++++ Provided records

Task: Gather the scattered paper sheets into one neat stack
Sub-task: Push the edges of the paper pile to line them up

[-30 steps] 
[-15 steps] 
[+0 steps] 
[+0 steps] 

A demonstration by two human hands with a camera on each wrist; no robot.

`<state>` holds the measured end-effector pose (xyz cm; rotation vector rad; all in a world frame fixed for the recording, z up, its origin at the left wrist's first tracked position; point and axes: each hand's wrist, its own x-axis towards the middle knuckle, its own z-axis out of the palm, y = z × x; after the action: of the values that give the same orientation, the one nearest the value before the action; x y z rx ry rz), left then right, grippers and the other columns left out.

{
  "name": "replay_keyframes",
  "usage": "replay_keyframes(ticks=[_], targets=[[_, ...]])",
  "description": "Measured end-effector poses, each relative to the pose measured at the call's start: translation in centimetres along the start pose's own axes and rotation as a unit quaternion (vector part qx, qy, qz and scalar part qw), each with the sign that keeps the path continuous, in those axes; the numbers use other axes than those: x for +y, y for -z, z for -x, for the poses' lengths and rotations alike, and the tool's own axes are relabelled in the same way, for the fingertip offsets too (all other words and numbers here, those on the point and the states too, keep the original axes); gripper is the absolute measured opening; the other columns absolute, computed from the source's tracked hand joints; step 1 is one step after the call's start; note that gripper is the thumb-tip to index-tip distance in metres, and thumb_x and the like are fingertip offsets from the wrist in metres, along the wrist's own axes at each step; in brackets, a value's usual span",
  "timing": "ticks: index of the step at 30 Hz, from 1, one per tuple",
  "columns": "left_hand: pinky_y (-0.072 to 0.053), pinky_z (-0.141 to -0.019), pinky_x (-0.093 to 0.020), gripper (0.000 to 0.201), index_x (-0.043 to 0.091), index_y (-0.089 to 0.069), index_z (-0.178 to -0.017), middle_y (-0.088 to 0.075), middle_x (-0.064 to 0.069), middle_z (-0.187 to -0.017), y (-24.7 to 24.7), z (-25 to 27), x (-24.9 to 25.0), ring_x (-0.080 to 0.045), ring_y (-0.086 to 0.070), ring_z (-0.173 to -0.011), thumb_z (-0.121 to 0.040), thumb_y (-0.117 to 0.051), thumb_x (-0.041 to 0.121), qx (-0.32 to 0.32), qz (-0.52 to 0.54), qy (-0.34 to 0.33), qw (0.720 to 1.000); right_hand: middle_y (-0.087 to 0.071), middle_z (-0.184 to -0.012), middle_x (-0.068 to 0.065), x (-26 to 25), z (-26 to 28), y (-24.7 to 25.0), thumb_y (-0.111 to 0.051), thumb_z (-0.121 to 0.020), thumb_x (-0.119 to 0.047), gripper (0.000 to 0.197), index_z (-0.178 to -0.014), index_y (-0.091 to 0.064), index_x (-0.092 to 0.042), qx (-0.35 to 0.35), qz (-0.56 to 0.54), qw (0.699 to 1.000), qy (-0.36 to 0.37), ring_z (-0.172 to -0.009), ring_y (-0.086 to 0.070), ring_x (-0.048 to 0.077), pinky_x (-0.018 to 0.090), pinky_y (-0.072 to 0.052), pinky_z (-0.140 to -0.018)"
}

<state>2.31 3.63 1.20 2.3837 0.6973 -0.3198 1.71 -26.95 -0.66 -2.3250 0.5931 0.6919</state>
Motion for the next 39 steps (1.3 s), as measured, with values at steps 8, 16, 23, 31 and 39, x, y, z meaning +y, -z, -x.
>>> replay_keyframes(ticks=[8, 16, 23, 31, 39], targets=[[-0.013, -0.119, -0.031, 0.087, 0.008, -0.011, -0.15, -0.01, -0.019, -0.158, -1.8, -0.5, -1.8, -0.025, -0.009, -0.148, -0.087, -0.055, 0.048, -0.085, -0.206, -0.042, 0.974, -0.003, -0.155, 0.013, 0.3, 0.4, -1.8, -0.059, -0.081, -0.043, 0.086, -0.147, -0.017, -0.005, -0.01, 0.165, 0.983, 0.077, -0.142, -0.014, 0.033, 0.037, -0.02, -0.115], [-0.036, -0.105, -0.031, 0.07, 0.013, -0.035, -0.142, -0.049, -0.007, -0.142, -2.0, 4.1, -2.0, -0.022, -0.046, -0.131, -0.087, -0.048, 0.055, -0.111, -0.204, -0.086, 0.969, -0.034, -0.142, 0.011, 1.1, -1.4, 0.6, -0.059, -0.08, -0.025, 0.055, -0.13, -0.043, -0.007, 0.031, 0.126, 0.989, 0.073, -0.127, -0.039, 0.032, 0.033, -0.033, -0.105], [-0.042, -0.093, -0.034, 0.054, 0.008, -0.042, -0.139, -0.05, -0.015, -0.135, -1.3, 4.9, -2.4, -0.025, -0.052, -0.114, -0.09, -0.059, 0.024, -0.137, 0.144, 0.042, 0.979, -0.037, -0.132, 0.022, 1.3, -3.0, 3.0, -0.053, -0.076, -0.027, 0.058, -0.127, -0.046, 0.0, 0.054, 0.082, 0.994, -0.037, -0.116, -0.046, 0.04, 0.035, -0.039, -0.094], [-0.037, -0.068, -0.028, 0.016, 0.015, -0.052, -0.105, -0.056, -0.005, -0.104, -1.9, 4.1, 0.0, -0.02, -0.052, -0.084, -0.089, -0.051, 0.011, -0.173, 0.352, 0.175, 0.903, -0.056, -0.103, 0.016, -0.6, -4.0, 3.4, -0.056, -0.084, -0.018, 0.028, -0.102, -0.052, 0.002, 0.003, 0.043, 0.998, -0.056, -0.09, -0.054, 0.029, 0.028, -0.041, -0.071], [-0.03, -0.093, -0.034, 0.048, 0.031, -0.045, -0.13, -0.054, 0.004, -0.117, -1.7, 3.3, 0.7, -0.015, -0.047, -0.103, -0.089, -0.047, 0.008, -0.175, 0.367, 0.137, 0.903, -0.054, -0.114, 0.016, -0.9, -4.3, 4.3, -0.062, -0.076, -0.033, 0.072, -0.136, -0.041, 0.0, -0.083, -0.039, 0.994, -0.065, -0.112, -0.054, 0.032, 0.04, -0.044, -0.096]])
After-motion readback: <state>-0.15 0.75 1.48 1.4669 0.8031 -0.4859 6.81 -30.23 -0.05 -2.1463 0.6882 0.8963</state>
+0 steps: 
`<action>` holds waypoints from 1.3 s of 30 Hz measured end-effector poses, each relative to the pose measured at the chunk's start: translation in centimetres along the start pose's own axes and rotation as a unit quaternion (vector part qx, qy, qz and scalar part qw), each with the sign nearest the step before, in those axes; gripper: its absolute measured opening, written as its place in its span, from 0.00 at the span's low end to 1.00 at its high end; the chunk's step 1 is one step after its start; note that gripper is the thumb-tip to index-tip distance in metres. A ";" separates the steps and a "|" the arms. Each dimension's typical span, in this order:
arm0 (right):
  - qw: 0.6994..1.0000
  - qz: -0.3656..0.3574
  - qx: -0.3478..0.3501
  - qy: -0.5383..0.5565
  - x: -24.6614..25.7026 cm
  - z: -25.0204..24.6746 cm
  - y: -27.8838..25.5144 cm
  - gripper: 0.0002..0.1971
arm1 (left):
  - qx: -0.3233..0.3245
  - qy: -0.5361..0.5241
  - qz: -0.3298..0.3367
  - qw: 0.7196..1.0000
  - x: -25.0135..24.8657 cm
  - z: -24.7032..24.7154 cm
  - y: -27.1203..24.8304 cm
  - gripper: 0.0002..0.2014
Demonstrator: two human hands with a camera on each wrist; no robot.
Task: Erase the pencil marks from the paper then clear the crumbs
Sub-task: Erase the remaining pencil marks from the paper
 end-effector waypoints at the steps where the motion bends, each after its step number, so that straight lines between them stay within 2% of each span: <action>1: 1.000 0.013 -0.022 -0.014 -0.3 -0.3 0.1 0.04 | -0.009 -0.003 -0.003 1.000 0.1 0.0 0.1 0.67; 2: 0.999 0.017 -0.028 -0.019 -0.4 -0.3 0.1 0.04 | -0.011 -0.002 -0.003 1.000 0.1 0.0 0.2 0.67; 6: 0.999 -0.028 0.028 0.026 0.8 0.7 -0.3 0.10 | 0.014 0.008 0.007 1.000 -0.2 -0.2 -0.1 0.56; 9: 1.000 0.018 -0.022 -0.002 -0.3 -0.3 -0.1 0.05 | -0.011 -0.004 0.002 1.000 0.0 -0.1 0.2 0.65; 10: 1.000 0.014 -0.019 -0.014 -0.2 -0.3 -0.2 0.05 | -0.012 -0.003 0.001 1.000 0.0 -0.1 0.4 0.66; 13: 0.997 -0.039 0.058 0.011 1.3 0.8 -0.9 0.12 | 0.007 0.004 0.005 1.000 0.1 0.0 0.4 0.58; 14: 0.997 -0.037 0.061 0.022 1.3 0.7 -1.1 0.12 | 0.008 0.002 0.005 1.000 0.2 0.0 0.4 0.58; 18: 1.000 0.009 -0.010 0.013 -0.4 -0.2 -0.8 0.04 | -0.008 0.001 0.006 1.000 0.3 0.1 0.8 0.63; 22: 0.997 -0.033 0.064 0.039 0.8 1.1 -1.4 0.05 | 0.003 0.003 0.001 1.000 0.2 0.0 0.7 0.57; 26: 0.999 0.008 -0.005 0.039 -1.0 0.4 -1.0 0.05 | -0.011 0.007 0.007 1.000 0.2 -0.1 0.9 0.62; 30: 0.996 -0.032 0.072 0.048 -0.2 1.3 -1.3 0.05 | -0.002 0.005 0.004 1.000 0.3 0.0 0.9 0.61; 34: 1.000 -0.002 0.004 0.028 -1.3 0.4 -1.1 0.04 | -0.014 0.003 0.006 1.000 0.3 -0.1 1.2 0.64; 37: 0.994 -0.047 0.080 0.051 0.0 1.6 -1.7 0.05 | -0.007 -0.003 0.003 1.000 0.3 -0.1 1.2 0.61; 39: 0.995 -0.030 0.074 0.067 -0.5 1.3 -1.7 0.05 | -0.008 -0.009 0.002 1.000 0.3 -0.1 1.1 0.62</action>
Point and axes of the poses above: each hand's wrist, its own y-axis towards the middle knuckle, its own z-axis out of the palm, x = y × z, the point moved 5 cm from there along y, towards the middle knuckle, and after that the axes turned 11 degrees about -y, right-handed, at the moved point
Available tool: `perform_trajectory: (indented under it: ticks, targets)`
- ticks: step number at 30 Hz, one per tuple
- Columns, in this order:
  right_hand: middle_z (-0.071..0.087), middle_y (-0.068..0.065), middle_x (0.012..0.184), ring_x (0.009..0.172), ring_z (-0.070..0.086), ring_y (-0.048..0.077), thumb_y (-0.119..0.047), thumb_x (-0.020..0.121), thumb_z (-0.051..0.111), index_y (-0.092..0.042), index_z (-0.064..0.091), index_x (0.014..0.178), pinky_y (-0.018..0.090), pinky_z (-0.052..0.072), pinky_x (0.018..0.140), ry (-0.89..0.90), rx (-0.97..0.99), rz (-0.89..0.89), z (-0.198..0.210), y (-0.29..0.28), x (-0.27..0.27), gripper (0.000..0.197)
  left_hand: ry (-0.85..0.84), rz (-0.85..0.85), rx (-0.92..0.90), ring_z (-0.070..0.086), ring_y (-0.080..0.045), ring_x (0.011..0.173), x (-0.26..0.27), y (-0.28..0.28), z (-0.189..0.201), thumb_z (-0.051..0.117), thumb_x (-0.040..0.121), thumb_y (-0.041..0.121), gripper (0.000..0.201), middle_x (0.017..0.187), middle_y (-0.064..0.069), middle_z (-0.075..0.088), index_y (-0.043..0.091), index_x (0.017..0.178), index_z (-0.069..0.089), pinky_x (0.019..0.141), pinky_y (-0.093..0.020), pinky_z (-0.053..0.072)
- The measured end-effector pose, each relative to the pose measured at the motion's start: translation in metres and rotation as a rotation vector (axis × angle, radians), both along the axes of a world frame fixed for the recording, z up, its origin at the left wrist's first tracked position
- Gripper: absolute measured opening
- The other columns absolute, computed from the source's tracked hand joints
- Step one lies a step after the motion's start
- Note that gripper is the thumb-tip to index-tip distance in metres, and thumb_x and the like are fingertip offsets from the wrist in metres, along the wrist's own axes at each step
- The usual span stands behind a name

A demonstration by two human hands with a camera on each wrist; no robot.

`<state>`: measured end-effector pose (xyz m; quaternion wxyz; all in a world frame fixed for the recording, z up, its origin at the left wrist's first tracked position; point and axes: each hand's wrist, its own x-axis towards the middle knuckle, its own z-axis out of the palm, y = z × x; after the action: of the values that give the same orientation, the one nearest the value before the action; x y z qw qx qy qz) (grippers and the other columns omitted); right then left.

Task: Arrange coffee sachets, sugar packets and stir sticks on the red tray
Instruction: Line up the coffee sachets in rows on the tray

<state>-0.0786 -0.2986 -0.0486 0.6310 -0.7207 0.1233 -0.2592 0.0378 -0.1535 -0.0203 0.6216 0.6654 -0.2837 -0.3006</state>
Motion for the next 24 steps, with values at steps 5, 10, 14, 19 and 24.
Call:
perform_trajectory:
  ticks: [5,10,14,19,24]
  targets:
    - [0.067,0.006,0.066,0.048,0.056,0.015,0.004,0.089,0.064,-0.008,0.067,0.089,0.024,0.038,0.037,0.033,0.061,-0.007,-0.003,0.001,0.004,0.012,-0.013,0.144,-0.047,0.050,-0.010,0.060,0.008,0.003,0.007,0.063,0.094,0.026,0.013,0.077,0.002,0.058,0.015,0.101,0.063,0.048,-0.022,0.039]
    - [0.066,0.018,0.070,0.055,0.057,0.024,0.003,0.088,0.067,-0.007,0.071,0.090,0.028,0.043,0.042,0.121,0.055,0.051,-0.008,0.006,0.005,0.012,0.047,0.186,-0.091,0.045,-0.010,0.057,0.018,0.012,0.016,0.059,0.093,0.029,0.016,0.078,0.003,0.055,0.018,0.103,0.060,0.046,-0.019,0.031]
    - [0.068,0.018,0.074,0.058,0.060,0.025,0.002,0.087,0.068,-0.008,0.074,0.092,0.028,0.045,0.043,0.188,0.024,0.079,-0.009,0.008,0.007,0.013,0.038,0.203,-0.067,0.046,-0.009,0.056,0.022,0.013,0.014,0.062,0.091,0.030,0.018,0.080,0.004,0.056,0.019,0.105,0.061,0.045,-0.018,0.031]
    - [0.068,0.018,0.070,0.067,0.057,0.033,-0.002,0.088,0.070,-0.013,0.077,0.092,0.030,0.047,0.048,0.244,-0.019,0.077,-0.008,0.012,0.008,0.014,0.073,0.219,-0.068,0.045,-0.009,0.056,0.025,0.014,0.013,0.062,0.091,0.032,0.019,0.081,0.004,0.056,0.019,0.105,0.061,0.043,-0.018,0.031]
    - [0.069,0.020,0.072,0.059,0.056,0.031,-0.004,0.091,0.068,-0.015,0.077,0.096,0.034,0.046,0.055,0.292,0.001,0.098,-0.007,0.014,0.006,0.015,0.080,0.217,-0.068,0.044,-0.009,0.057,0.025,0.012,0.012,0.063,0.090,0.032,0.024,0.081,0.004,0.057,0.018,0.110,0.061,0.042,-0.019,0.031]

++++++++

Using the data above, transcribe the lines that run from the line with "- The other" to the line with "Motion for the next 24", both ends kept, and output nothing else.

• [Response for this exercise]
- The other columns absolute, computed from the source's tracked hand joints
- Step one lies a step after the motion's start
- Note that gripper is the thumb-tip to index-tip distance in metres, and thumb_x and the like are fingertip offsets from the wrist in metres, along the wrist's own axes at each step
- The usual span stands behind a name

A demonstration by two human hands with a camera on each wrist; no robot.

`<state>`: measured end-effector pose (xyz m; quaternion wxyz; all in a world frame fixed for the recording, z up, its origin at the left wrist's first tracked position; point and axes: each hand's wrist, its own x-axis towards the middle knuckle, its own z-axis out of the palm, y = z × x; after the action: of the values that give the same orientation, the one nearest the value before the action; x y z qw qx qy qz) (grippers and the other columns omitted); right then left.

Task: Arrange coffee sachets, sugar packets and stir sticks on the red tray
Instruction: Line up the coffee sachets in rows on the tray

<state>-0.0786 -0.2986 -0.0486 0.6310 -0.7207 0.1233 -0.2592 0.0378 -0.1535 -0.0203 0.6216 0.6654 -0.2837 -0.3006</state>
Motion for the next 24 steps, with values at steps 5, 10, 14, 19 and 24.

This completes the required output.